DATA BELOW:
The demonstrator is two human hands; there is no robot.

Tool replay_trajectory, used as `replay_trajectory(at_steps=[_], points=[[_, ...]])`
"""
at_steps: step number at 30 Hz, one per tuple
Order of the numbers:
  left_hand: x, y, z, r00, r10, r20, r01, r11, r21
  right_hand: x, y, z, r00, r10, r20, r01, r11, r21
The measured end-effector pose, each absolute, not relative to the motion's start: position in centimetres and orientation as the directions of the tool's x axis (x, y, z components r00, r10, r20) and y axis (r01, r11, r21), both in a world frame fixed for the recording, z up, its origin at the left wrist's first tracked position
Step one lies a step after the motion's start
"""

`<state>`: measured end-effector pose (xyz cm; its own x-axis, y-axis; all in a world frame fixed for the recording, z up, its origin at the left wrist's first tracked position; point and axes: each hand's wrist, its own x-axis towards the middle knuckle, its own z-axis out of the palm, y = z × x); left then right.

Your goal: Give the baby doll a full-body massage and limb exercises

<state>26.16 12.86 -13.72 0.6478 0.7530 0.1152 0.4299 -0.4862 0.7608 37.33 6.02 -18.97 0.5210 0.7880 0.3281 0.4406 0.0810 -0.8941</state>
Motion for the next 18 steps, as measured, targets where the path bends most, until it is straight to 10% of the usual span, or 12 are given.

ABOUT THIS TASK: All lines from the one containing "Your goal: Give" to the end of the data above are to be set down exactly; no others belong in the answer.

SOLUTION:
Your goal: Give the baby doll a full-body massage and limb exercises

<state>26.16 12.86 -13.72 0.6478 0.7530 0.1152 0.4299 -0.4862 0.7608 37.33 6.02 -18.97 0.5210 0.7880 0.3281 0.4406 0.0810 -0.8941</state>
Motion for the next 18 steps, as measured, targets where the path bends most, until it is straight to 10% of the usual span, or 12 are given.

The exercise is complete with this answer.